Es muy probable que también a ti te pase, sobre todo cuando estás triste, enojado, por aburrimiento o ansiedad. Se le conoce como alimentación emocional y es cuando el sentimiento de hambre se reemplaza por otras emociones, entonces, comemos no para satisfacer la necesidad del alimento y nutrirnos sino para llenar ese hueco emocional.
Aunque esa manera de alimentarnos, que afecta a gran cantidad de personas sin importar el sexo ni la condición social, podría llegar a ser dañina por ingerir grandes proporciones, con algunos consejos se podría modificar ese hábito.
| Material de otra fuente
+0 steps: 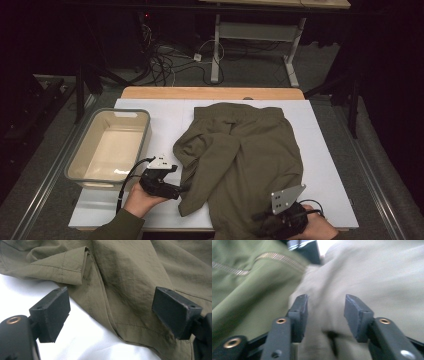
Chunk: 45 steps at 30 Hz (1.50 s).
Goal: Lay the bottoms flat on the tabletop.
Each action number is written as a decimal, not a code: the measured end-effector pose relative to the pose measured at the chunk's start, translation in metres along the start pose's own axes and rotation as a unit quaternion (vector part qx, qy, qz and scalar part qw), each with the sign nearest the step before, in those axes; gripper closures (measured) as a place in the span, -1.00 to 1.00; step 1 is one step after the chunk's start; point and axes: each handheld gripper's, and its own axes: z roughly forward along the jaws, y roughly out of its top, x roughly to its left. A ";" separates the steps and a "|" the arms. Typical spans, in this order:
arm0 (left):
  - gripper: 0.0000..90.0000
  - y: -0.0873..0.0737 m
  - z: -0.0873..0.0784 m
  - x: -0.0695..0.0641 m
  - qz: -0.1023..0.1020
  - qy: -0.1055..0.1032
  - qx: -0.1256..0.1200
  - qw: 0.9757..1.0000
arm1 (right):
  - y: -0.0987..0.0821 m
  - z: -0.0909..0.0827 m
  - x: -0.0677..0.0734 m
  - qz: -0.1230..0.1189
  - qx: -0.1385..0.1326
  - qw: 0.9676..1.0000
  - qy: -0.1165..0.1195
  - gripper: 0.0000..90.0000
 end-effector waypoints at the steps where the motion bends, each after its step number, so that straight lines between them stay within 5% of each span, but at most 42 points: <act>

Para la doctora en psicología clínica, Judit March, “La alimentación emocional hace referencia al hecho de recurrir a la comida como una forma de aliviar la vivencia de un sentimiento que generalmente es negativo, como la ansiedad o la tristeza”.
“La alimentación emocional no se considera un trastorno, es un comportamiento que presenta una gran parte de la población y sólo se convierte en un problema cuando se utiliza con frecuencia”, explica la especialista.
También son parte del proceso de la alimentación emocional los sentimientos de culpabilidad después de haber injerido cantidades inmensas de alimentos con tal de saciar el vacío emocional, lo que puede convertirse en un círculo vicioso.
La doctora March considera que para modificar esta conducta “el primer paso es identificar las señales del hambre o en el caso de que no se coma por hambre, identificar cuáles son aquellas emociones que nos inducen a comer”.
Además, especialistas en el tema agregan que si logras encontrar que la causa del hambre está relacionada con las emociones mencionadas representa un gran paso y enlistan algunos trucos para acabar con esa conducta.
Caminar o pasear a la mascota para crear una sensación de relajación y no intentar comer de nuevo; ir al gimnasio es otra opción ya que con las diferentes actividades emprendidas se podrían liberar tensiones o reducir el estrés, que en ocasiones se configuran como la razón por la que se busca comer algo.
Ahora, si descubres que la sensación de hambre es provocada por sueño o cansancio es necesaria una siesta de 30 minutos, porque a veces se recurrimos a introducirnos bocados para mantenernos despiertos.
Tomar agua es asimismo una opción para reemplazar alimentos sólidos; a veces se confunde la sed con la sensación de hambre. Desahogarse es también funcional a través de desechar las emociones que nos están incomodando al hablar con un amigo o escribirlo en un diario.
Y por último, la alimentación emocional se puede controlar al realizar entre 4 y 6 comidas a lo lardo del día, lo que ayudará a reducir el tiempo entre comidas y a su vez la probabilidad de sentir angustia alimenticia; se puede agregar a la dieta frutas, semillas, cereales, entre otras, que funcionen como colación.
Un ejemplo de alimentación emocional
La expresentadora en la televisión mexicana, Adriana Esteva, es un ejemplo claro de alguien que padeció alimentación emocional al tener esa relación emocional con la comida, además ella vivió muchos años esclavizada por las dietas. Sin embargo, es ahora una especialista en el tema, incluso, imparte talleres y conferencias y ha publicado dos libros sobre esta problemática real.
Uno de sus libros lleva el título En la comida como en la vida, publicado por la editorial Planeta; en él la autora escribe sobre su experiencia.
“Dejé de hacer dietas hace siete años y recuperé el poder de decisión de saber qué necesita mi estómago… yo trabajo mucho con mindfulness, que es la atención plena, poner atención a la hora de comer, comer con conciencia, con todos los sentidos, aprender, reaprender a oler a sentir, a disfrutar los sabores”.
La publicación trata sobre la recuperación de la manera de comer, para disfrutar al hacerlo y que no se convierta en un trastorno mental y alimenticio.